Directions | Reproduce the records below exactly from their first line through the line containing "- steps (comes", omitting all pictures.
======
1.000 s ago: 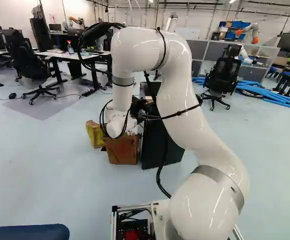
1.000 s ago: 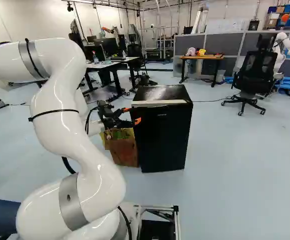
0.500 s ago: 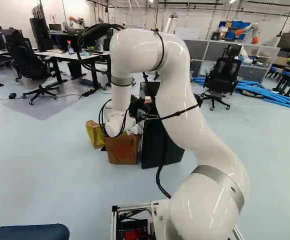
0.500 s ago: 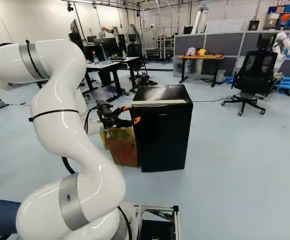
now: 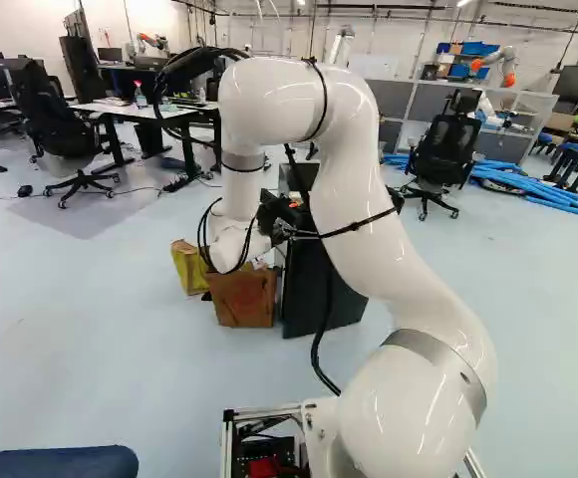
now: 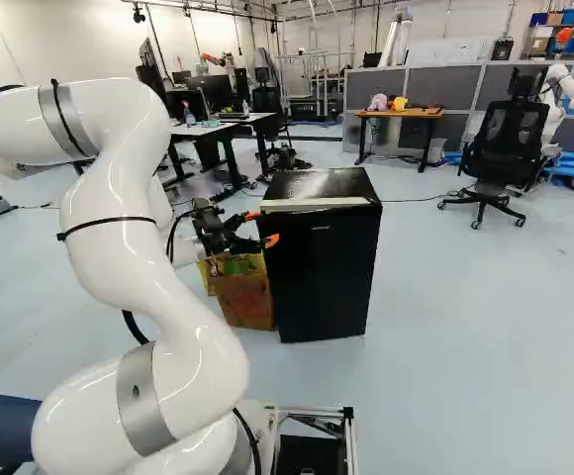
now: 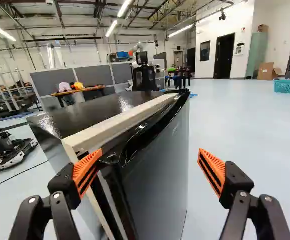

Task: Grab a drink from the fridge

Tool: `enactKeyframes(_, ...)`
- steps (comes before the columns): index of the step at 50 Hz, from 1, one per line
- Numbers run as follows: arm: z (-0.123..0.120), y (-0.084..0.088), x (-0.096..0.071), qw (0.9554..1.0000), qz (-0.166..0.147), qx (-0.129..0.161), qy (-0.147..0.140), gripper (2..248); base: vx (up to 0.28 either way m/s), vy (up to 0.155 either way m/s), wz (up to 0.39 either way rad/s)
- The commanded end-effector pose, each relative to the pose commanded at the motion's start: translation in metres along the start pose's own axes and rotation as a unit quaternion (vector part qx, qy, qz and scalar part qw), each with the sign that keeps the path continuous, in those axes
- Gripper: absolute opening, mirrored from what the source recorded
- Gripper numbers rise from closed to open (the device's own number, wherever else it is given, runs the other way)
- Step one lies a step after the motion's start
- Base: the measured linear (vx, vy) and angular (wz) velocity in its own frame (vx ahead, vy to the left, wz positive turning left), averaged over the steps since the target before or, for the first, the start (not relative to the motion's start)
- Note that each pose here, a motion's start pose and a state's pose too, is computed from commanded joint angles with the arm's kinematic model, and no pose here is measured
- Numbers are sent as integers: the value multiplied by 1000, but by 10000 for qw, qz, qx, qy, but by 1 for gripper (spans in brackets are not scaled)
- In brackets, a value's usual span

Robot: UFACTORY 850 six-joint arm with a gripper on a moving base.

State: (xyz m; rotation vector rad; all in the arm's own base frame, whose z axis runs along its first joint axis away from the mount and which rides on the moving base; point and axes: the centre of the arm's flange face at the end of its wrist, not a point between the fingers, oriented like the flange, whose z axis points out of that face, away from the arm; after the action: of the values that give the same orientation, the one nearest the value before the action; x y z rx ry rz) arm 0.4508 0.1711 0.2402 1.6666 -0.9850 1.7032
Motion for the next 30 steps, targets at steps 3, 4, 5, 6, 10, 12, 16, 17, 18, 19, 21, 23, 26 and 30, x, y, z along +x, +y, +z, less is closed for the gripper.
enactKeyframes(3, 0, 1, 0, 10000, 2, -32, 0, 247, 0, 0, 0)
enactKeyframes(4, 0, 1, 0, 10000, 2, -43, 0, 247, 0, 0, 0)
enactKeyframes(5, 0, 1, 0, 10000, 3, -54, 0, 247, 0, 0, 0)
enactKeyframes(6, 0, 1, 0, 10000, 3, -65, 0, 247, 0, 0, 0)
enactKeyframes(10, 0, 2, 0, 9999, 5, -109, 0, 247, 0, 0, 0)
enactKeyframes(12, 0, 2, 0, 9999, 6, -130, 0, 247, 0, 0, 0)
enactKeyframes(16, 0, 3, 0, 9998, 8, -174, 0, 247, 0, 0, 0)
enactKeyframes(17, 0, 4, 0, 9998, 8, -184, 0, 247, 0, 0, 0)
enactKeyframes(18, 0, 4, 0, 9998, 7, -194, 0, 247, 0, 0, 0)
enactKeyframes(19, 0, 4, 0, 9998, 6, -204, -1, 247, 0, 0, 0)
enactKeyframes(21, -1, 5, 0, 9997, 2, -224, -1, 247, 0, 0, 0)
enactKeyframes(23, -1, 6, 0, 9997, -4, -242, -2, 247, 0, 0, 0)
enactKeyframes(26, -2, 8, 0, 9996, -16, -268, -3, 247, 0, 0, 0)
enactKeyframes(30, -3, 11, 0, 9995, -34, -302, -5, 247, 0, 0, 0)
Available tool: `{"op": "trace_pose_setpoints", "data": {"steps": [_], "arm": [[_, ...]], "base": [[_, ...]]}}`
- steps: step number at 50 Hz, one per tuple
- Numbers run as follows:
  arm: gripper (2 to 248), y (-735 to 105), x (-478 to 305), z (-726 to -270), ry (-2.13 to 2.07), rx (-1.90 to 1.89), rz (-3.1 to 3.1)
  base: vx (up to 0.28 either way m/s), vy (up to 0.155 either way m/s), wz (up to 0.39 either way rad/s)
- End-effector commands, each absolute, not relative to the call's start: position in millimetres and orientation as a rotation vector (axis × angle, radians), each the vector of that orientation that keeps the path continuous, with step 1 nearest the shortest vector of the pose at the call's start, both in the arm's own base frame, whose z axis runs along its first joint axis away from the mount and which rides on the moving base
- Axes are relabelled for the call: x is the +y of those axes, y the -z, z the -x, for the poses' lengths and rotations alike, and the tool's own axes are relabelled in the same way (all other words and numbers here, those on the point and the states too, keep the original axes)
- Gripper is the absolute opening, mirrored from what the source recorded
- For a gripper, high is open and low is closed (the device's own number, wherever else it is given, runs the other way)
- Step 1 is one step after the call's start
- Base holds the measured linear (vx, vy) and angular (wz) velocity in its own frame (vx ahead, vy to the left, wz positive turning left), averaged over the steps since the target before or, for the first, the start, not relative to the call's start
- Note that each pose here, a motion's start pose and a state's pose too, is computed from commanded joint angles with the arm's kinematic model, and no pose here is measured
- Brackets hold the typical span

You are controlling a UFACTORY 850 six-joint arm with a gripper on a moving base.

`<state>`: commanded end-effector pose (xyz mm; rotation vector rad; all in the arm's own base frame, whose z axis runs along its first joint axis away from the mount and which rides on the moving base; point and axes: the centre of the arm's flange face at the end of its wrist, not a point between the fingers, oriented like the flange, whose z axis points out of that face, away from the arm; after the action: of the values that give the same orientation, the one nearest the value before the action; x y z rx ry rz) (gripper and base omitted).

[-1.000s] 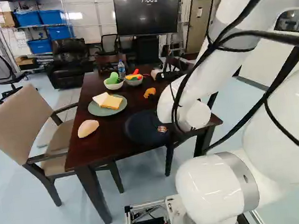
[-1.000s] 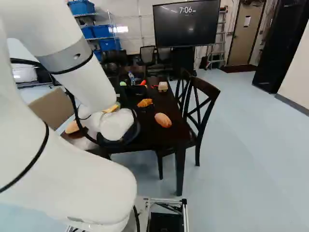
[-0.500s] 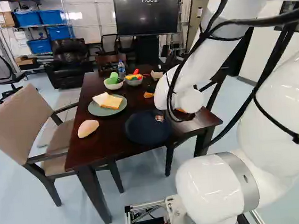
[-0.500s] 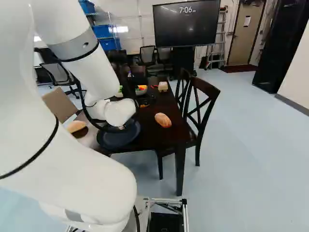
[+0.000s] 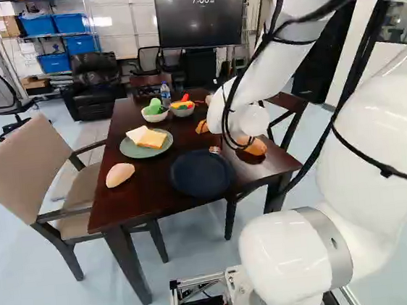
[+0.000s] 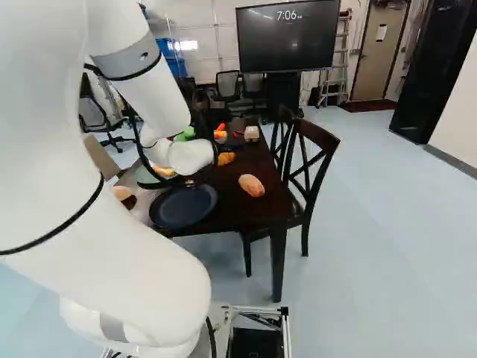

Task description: Move the croissant to the empty plate

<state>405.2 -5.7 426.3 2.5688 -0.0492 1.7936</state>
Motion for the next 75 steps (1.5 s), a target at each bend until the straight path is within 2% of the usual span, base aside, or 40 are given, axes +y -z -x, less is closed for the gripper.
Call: {"op": "trace_pose_setpoints", "data": {"steps": [75], "arm": [[247, -466.7, 1.5, -517.4, -1.349, -0.187, -2.872]], "base": [[0.000, 0.000, 0.000]]}}
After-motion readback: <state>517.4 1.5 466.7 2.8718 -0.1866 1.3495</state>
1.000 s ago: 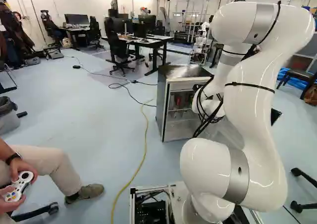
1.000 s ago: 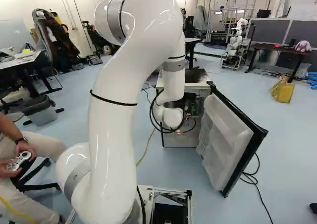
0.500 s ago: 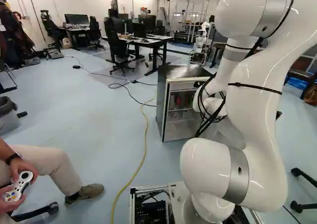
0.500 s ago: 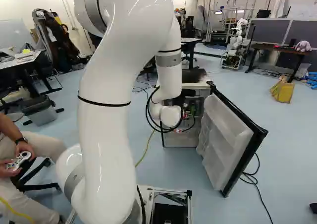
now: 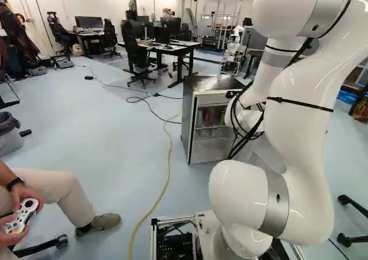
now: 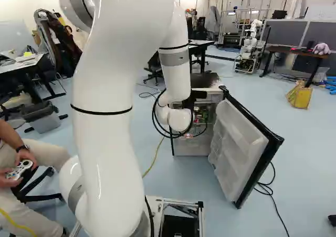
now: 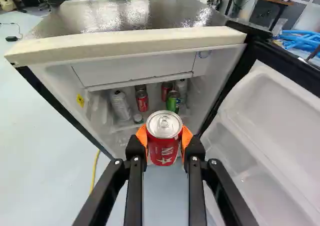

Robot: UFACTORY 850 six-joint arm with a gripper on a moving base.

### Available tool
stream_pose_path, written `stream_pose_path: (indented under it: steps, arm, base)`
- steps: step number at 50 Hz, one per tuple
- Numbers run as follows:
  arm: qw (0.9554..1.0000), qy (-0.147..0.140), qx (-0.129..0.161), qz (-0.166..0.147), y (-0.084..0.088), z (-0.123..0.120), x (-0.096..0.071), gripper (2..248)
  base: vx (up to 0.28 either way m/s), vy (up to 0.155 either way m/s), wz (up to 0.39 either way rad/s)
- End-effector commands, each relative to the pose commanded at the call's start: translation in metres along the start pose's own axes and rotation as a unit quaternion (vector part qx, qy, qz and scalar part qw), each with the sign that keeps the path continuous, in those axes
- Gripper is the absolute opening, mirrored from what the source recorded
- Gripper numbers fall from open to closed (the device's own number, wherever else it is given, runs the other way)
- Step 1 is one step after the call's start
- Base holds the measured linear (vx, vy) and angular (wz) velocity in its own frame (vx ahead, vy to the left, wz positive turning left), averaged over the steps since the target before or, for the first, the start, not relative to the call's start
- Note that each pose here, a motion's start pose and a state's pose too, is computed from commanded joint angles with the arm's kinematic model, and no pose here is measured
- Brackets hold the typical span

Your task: Grab a drink from the fridge

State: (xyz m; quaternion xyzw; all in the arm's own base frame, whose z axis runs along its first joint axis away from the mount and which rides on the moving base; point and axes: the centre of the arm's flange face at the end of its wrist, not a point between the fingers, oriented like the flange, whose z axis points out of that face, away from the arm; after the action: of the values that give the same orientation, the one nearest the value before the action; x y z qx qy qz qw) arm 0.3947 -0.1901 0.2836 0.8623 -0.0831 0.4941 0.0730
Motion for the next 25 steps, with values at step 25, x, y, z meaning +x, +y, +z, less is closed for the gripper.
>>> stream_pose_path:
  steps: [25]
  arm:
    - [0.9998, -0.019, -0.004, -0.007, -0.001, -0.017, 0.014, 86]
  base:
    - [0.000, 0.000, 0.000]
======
Answer space |
1.000 s ago: 
1.000 s ago: 
0.500 s ago: 
0.500 s ago: 
now: 
now: 
now: 

Task: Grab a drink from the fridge

Tool: `enactKeyframes(_, ...)`
- steps (comes before the columns): index of the step at 50 Hz, from 1, one per line

Nothing more belongs to this answer.